EXERCISE DETAILS: From the data underneath, reproduce exactly the stretch that begins at the line with "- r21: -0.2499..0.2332" and ends after the line with "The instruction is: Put".

DATASET EXTRACT:

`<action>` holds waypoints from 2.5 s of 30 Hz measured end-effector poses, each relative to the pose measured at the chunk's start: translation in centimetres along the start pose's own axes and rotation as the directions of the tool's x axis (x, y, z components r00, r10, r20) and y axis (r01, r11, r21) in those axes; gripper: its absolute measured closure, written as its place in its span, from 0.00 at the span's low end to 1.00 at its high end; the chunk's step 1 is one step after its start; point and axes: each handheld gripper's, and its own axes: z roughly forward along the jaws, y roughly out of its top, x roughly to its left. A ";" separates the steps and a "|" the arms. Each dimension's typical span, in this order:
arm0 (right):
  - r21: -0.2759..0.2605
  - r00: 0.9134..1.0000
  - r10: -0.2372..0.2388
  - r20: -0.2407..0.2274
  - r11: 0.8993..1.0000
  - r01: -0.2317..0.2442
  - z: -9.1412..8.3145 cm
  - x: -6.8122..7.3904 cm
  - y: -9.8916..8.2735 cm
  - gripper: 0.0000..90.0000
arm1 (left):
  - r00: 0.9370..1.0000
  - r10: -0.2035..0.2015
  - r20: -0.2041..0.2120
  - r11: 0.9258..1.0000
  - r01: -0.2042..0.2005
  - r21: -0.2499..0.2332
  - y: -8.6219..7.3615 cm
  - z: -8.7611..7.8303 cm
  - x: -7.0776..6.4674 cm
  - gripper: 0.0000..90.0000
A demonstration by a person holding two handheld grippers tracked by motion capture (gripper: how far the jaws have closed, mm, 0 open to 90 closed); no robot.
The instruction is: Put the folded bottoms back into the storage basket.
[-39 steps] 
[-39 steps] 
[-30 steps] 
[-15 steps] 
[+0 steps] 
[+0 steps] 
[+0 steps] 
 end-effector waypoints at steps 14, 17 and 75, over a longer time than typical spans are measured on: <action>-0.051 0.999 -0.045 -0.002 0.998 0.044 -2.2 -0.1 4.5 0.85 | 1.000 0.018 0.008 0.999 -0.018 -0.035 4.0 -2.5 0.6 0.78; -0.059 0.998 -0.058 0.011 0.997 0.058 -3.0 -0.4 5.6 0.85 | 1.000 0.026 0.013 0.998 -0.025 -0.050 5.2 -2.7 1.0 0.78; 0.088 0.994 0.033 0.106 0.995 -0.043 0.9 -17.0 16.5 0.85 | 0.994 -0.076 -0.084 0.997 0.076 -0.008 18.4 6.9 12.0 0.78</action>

OUTPUT OF THE TASK:
  - r21: -0.2499..0.2332
  - y: -8.6219..7.3615 cm
  - z: -8.7611..7.8303 cm
  - x: -7.0776..6.4674 cm
  - gripper: 0.0000..90.0000
A demonstration by a person holding two handheld grippers tracked by motion capture (gripper: how far the jaws have closed, mm, 0 open to 90 closed); no robot.
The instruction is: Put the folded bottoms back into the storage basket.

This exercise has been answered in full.